■ Action item: Look for the word "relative" in the data below, and copy every line that holds it.

■ Collected data:
■ ■ ■ ■
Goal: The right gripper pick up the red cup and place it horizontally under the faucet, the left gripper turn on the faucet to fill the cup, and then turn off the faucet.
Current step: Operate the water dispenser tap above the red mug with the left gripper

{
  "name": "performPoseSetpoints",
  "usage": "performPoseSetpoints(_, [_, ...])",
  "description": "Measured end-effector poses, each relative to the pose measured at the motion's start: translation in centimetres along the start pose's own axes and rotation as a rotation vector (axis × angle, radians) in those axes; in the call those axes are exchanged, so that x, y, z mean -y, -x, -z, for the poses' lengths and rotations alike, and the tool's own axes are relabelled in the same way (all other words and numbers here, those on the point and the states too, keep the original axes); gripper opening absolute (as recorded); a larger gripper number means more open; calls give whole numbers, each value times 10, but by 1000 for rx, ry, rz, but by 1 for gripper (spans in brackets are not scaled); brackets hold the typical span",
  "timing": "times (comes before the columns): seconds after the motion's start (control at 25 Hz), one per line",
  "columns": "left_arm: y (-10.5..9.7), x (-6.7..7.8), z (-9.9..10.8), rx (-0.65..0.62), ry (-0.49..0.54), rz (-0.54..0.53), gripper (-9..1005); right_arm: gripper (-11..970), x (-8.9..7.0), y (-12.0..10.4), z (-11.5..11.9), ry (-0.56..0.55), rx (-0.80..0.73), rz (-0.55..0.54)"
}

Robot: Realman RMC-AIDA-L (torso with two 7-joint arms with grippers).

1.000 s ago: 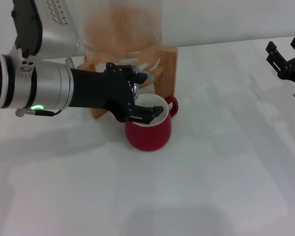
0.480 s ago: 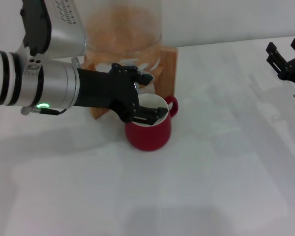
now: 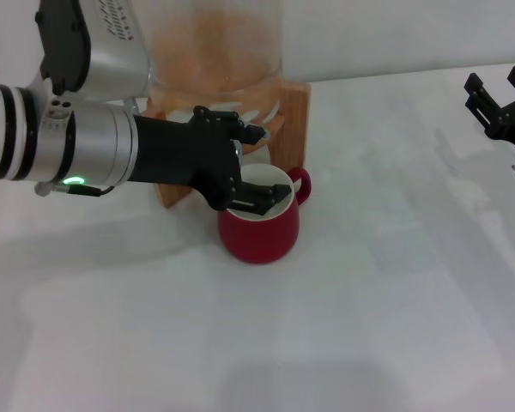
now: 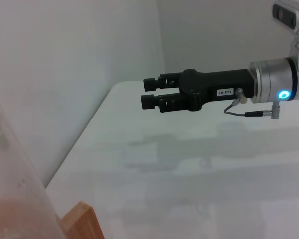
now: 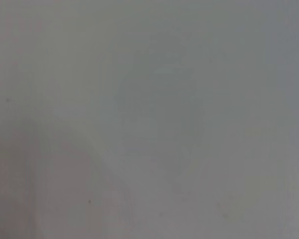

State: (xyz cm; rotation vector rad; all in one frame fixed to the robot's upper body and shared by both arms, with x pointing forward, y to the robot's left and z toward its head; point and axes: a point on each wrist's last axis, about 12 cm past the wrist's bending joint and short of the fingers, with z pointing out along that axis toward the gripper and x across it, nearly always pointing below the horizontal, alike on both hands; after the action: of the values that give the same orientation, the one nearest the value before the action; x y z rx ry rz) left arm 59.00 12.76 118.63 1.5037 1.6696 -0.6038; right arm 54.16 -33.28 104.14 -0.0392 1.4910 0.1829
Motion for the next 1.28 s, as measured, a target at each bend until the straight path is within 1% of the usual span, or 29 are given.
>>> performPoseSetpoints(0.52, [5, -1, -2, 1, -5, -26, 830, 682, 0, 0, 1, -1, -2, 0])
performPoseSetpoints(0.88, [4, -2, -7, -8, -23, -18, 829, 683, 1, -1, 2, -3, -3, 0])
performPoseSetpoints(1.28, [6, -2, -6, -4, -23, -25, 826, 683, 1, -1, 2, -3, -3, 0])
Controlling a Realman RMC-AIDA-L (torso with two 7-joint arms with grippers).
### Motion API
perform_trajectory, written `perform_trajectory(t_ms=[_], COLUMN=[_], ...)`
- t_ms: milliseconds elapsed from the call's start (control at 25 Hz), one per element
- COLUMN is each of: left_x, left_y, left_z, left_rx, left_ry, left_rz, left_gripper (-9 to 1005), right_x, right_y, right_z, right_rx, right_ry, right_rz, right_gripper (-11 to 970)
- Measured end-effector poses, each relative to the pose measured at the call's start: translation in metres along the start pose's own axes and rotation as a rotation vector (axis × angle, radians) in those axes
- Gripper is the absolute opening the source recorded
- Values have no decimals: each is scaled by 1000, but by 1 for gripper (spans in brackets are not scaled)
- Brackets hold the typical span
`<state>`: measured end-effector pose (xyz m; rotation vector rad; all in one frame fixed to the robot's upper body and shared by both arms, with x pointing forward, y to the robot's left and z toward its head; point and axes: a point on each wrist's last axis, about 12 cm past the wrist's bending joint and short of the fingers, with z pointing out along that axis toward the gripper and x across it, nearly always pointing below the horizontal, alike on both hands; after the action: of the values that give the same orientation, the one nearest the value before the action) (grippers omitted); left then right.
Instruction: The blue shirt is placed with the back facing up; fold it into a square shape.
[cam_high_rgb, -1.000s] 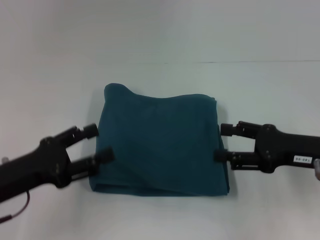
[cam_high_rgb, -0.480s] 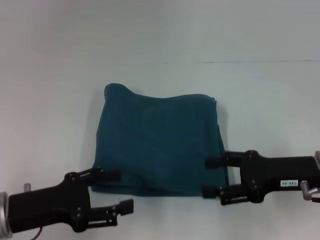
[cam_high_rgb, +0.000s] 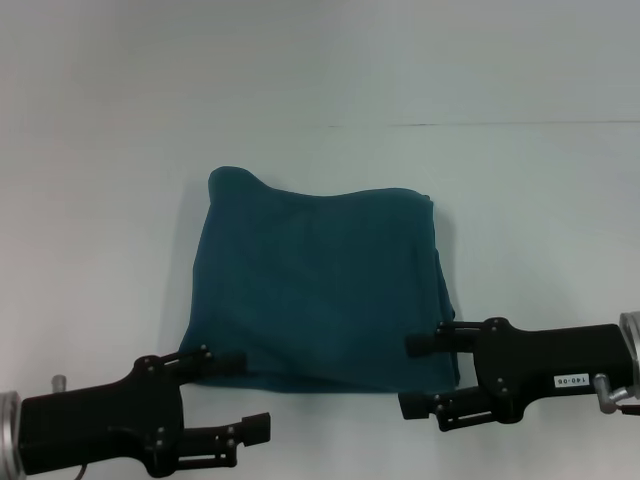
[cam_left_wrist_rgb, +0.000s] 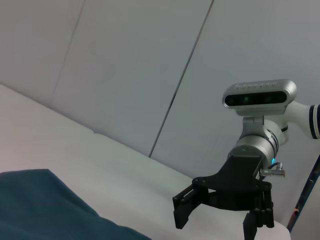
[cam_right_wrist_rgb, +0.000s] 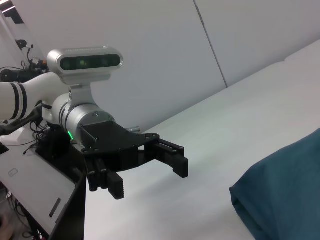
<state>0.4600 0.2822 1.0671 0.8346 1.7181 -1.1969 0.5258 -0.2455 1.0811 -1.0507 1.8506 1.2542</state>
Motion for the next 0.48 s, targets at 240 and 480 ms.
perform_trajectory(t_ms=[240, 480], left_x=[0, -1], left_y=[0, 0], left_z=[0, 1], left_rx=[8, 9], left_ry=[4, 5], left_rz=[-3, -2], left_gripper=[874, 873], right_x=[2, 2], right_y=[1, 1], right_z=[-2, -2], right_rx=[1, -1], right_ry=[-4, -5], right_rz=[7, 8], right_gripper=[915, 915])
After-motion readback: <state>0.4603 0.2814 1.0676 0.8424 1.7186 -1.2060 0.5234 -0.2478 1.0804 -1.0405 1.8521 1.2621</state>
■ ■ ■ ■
■ Task result:
  "description": "Measured end-effector poses, each relative to the pose measured at the motion's start: translation in centimetres along the start pose's own axes and rotation as a rotation vector (axis × angle, radians) in those axes; in the call those axes are exchanged, so that x, y, z mean -y, -x, -z, for the poses' lengths and rotations alike, and the tool's own axes are relabelled in the same way (all other words and numbers here, those on the point and the states too, keep the original axes); gripper opening absolute (as recorded); a larger gripper number means more open; calls give whole numbers, each value times 10, but by 1000 for rx, ry, rz, but by 1 for gripper (spans in brackets are not scaled); brackets hold the typical span",
- Measured end-effector poses, each relative to the pose measured at the call's start: translation in metres along the start pose's own axes and rotation as a rotation vector (axis × angle, radians) in those axes

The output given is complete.